Per riconoscenza verso quei ‘carcerieri’ che li avevano sostenuti, accolti, dopo la liberazione, Pajes rimase a Campagna. Lì ha conosciuto sua moglie, un’insegnante elementare di Salerno, Lina Pastoire, che andava a visitare un alunno in cura dal medico polacco. «Un colpo di fulmine, papà era bellissimo assomigliava all’attore Stuart Granger, mamma bellissima. Si sono sposati dopo due anni di fidanzamento» racconta la figlia. Una dedizione al prossimo che lo ha accumunato al suo compagno di prigionia e collega nei soccorsi, Max Tanzer: «tra di loro è rimasto un legame fortissimo, zio Max è venuto anche al mio matrimonio» racconta Michela Pajes.

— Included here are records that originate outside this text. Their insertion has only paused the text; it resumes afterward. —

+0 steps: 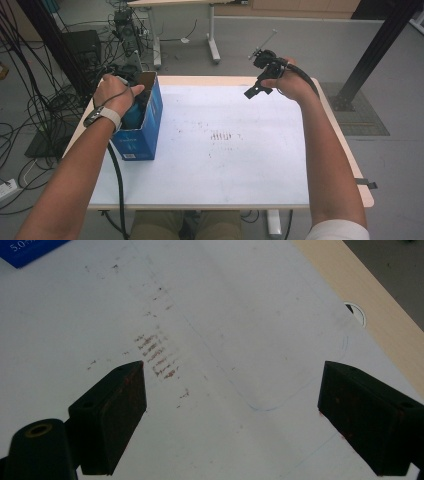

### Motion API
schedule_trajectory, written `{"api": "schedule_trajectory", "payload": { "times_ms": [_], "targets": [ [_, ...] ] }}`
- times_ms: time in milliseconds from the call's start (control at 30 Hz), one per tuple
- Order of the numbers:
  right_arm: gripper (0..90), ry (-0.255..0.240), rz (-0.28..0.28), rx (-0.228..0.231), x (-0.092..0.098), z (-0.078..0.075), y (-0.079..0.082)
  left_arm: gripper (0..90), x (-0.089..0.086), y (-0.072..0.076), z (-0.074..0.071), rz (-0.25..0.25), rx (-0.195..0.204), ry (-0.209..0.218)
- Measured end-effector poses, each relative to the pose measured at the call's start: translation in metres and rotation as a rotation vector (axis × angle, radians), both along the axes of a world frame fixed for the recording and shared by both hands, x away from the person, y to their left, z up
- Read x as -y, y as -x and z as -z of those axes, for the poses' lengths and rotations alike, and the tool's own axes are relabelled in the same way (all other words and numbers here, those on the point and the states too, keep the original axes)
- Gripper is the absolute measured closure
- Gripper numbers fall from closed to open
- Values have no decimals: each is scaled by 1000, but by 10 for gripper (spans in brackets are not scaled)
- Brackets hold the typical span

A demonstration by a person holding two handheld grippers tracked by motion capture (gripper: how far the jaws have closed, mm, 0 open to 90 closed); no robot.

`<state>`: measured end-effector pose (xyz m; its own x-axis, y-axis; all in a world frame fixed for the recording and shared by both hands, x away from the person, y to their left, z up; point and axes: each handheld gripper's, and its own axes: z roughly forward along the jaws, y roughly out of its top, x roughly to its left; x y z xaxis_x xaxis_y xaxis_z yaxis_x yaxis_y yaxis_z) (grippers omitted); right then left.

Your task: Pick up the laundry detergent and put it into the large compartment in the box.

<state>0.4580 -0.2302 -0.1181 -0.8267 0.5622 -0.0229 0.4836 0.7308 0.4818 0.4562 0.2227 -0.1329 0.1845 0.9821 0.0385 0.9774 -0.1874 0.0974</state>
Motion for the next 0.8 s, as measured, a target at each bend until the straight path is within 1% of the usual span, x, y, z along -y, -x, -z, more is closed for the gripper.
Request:
{"api": "schedule_trajectory", "payload": {
  "times_ms": [267, 367, 433, 467, 533, 633, 667, 800],
  "targets": [
    [122, -1, 2, 0, 0, 0, 0, 374, 1, -2, 10, -2, -13, -4],
    [122, -2, 1, 0, 0, 0, 1, 373, -1, -3, 16, 1, -19, 3],
    [122, 0, 2, 0, 0, 0, 1, 374, -1, -2, 20, 3, -16, 4],
    [121, 0, 1, 0, 0, 0, 1, 374, -2, -1, 20, 2, -7, 2],
    [122, 2, 1, -1, -1, 0, 0, 374, -3, -3, 19, 5, -16, 8],
    [121, 1, 0, 0, -1, 0, 1, 374, -5, -2, 20, 4, -10, 7],
    [121, 3, 1, -1, -1, 0, 1, 374, -5, -2, 21, 4, -12, 2],
    [122, 2, 4, -2, -1, 0, 1, 375, -6, -3, 21, -1, -14, 6]
  ]
}}
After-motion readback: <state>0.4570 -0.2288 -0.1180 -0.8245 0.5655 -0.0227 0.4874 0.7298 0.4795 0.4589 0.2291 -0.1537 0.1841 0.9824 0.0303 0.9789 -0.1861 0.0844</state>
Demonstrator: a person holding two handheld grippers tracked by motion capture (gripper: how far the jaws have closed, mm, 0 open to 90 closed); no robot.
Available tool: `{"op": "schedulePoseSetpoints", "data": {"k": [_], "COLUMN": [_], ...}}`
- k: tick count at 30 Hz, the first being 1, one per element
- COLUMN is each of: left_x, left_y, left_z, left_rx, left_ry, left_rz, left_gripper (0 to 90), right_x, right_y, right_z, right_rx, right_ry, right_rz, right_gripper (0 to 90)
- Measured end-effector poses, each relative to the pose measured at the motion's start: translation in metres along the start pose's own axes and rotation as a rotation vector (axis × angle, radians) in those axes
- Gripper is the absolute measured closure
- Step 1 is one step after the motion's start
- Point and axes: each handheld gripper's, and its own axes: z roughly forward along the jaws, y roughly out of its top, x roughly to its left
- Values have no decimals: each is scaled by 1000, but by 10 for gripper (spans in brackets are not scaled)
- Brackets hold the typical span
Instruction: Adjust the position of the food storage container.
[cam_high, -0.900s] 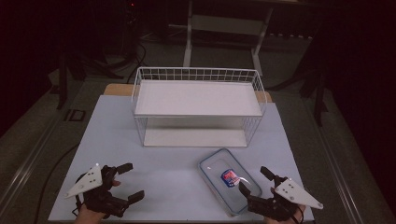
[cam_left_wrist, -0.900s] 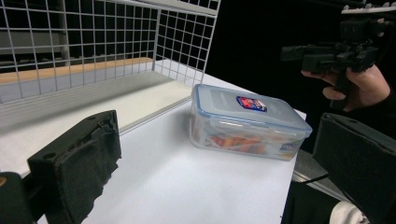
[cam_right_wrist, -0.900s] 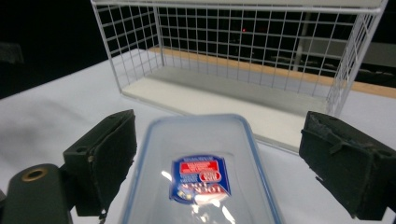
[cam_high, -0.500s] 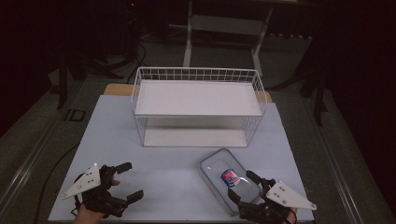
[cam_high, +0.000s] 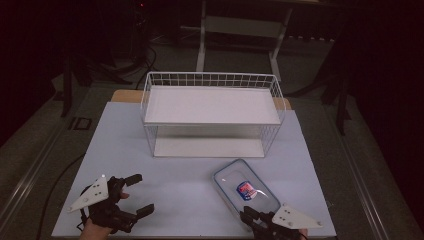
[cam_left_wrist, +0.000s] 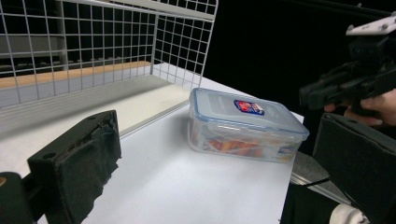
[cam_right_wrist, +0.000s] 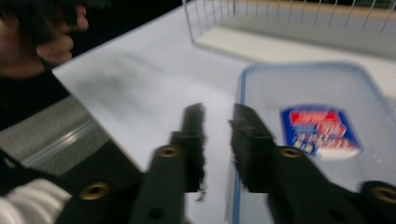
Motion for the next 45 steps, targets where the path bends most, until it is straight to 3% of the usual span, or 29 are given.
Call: {"op": "schedulePoseSetpoints", "data": {"k": [3,10,14,23,27,34,35,36,38,39,40,42,45], "left_x": [0,1,0,1,1,1,1,1,1,1,2,1,0], "left_y": [0,0,0,-1,-1,-1,-1,-1,0,-1,-1,-1,-1], "left_z": [0,1,3,4,4,5,4,4,4,4,5,5,6], "left_rx": [0,2,2,3,3,9,7,4,2,2,2,6,11], "left_ry": [-1,-2,-5,-6,-5,-4,-3,-2,2,5,4,1,-3], "left_rz": [-1,-2,-3,-5,-6,-3,-1,-2,-3,-2,-8,-4,4], "left_gripper": [3,3,3,3,3,4,4,3,3,3,3,3,4], "right_x": [-2,-5,-5,-4,-9,-31,-34,-39,-49,-49,-39,-32,-33], "right_y": [-4,-17,-20,-19,-20,-20,-19,-19,-19,-19,-15,-16,-21], "right_z": [3,12,17,15,12,-4,-8,-10,-16,-16,-16,-11,-7], "right_rx": [43,139,181,203,200,170,169,178,127,127,125,140,160], "right_ry": [22,33,11,-22,-29,-104,-159,-184,-107,-107,-108,-98,-82], "right_rz": [-3,21,4,-13,12,57,49,40,193,193,125,100,108], "right_gripper": [898,899,900,900,900,900,900,900,900,900,900,900,900]}}
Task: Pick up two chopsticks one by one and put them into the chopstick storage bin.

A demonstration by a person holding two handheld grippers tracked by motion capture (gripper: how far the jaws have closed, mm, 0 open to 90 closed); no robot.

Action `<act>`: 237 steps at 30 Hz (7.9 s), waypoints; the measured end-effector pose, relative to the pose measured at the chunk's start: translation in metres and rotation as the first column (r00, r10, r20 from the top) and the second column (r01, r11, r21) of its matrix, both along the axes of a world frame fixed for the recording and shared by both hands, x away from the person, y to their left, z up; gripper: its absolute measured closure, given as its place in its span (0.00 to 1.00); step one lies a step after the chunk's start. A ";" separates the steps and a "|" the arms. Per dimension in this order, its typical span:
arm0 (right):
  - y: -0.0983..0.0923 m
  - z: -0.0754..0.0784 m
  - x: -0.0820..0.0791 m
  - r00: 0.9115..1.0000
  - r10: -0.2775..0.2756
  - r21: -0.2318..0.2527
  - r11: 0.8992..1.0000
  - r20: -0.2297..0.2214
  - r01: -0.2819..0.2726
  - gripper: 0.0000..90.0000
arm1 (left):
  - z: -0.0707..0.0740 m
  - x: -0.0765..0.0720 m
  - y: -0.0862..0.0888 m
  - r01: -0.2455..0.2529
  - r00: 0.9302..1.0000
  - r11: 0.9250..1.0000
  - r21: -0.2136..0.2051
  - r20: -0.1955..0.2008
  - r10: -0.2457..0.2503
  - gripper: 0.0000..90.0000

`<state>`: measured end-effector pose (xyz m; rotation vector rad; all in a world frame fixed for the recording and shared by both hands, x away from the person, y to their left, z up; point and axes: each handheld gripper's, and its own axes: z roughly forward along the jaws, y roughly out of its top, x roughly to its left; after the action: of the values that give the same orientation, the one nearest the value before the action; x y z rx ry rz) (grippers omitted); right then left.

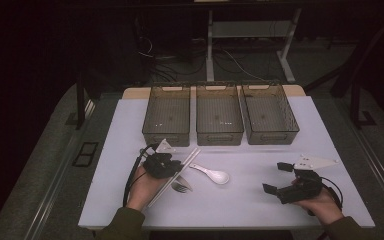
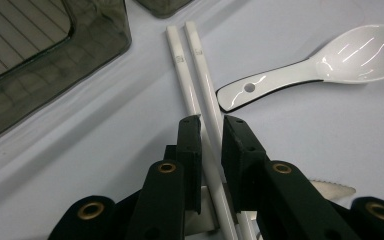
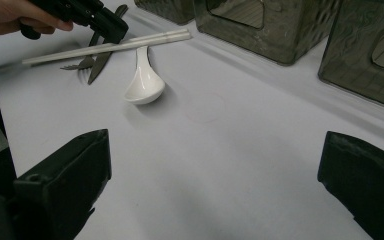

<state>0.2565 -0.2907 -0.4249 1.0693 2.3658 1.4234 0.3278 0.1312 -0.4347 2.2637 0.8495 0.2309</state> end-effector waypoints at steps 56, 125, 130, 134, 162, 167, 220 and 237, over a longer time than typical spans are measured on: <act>0.000 -0.001 -0.001 1.000 0.005 0.003 1.000 0.013 -0.005 0.01 | 0.000 0.006 0.003 -0.001 1.000 0.999 0.043 0.021 0.000 0.93; 0.002 -0.009 0.001 1.000 -0.025 -0.023 0.999 0.008 0.025 0.01 | 0.087 0.032 0.004 0.111 0.992 0.991 -0.079 0.077 -0.105 0.92; 0.002 -0.009 0.001 1.000 -0.025 -0.021 0.999 0.010 0.025 0.01 | 0.091 0.041 0.003 0.101 0.993 0.991 -0.087 0.077 -0.095 0.92; 0.001 -0.009 0.001 1.000 -0.027 -0.017 0.999 0.011 0.027 0.01 | 0.097 0.050 0.002 0.098 0.992 0.992 -0.080 0.086 -0.091 0.92; -0.002 -0.008 0.001 0.999 -0.030 -0.002 1.000 0.011 0.030 0.01 | 0.124 0.129 0.000 0.015 0.988 0.995 -0.097 0.156 0.000 0.92; -0.002 -0.008 0.001 1.000 -0.029 0.001 1.000 0.009 0.029 0.01 | 0.116 0.146 0.003 -0.022 0.986 0.994 -0.107 0.160 0.039 0.92; -0.006 -0.006 0.000 0.999 -0.035 0.022 0.999 0.014 0.035 0.01 | 0.063 0.183 0.017 -0.293 0.943 0.954 -0.056 0.146 0.298 0.85; -0.006 -0.005 -0.001 0.999 -0.040 0.015 0.999 0.015 0.040 0.01 | 0.096 0.154 0.015 -0.165 0.979 0.984 -0.071 0.112 0.172 0.61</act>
<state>0.2557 -0.2966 -0.4303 1.0992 2.3131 1.4323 0.4818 0.1461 -0.3389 2.1006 0.9737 0.4062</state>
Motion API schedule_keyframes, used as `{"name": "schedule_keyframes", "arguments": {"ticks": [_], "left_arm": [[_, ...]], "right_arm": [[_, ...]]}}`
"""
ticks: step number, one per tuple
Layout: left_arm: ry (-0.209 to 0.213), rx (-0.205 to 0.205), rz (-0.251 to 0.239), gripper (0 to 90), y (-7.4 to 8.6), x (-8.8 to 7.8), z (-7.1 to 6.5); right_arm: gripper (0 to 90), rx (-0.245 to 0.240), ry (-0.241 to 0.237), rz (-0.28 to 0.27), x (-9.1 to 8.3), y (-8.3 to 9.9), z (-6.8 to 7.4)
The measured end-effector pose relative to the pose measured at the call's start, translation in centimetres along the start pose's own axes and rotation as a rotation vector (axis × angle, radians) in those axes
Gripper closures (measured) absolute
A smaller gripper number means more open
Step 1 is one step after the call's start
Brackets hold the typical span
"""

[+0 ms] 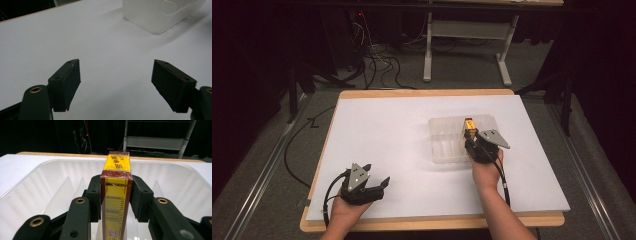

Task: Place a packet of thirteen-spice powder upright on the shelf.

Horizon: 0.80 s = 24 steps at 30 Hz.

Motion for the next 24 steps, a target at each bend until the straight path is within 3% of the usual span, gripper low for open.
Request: {"name": "schedule_keyframes", "arguments": {"ticks": [6, 14, 18, 24], "left_arm": [[0.002, 0.005, 0.003, 23.5, 0.0, 0.0, -0.1], [0.007, -0.002, 0.005, 23.3, 0.1, 0.0, 0.0], [0.01, -0.001, 0.005, 23.2, 0.1, 0.1, -0.1], [0.013, 0.002, 0.001, 23.2, 0.0, 0.1, -0.2]], "right_arm": [[57.7, 0.012, -0.021, 0.024, -0.1, 0.1, 0.1], [40.9, -0.025, -0.057, 0.029, -0.7, 0.0, 0.4], [30.9, -0.057, -0.09, 0.027, -1.8, 0.0, 0.7], [23.3, -0.082, -0.137, 0.031, -4.6, 0.2, 0.1]]}}
Point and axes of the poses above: each handheld gripper's, and its own axes: x roughly forward along the jaws, y roughly out of its underside, z roughly to its left, the point moved 3 cm from there along x, roughly forward along the jaws, and after that the axes turned 14 degrees about -y, right-handed, at the moved point
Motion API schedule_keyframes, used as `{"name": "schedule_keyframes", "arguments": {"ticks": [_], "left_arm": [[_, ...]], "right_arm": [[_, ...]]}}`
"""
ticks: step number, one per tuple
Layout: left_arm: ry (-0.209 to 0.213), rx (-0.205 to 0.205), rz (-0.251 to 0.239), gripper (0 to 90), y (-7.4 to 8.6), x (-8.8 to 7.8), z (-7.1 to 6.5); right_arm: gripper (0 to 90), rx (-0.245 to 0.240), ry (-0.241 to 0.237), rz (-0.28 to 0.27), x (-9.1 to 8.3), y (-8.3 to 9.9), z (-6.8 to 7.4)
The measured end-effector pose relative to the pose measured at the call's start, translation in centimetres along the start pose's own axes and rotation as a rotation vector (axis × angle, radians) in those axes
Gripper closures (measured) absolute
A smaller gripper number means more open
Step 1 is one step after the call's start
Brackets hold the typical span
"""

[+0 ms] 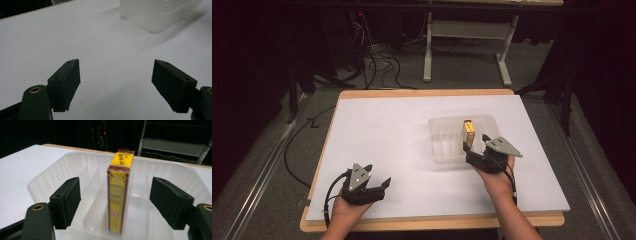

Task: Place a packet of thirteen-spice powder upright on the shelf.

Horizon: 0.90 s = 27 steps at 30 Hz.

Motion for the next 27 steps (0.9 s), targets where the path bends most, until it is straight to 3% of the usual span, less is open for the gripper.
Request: {"name": "schedule_keyframes", "arguments": {"ticks": [9, 18, 22, 27], "left_arm": [[-0.003, -0.013, -0.007, 23.1, 0.0, 0.0, 0.2], [-0.004, -0.027, -0.024, 23.1, -0.1, -0.2, 0.3], [0.004, -0.041, -0.028, 23.0, -0.2, -0.2, 0.3], [0.007, -0.035, -0.03, 23.1, -0.2, -0.1, 0.2]], "right_arm": [[19.6, 0.0, -0.002, 0.0, -6.2, 1.8, -2.7], [18.8, 0.008, 0.057, -0.037, -12.1, 4.1, -5.4], [18.3, 0.011, 0.069, -0.028, -13.1, 4.9, -6.0], [18.3, 0.006, 0.053, 0.001, -12.4, 5.3, -5.8]]}}
Point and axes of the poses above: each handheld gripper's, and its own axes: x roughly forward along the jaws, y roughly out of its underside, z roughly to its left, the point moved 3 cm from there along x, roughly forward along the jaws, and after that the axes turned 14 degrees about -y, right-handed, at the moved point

Dopo la guerra Enrico Chaim Pajes ebbe la chiamata a dirigere un centro a Grottaferrata dove si curavano persone provenienti dai campi di concentramento. «Accettò subito, papà aveva vissuto quell’esperienza – racconta Michela Pajes – mio padre è stato arrestato il giorno della sua laurea. Ci ha raccontato tutto del suo internamento a Campagna, della solidarietà dei campagnesi, del loro senso di gratitudine quando visitava senza chiedere nulla in cambio».

Oggi il consiglio comunale di Campagna, alla presenza dei figli, riconoscerà la cittadinanza onoraria ai due medici. «Alla cerimonia ci sarà mio fratello Giuseppe – conclude Michela Pajes – porterà in dono gli attrezzi dell’epoca usati da papà per allestire insieme a Tanzer un ambulatorio di fortuna». Insieme alla cerimonia in consiglio comunale di Campagna, presso il Museo della memoria sarà inaugurato un ambulatorio medico dove saranno esposti gli attrezzi che nelle sapienti mani di Tanzer e Pajes hanno salvato tante vite.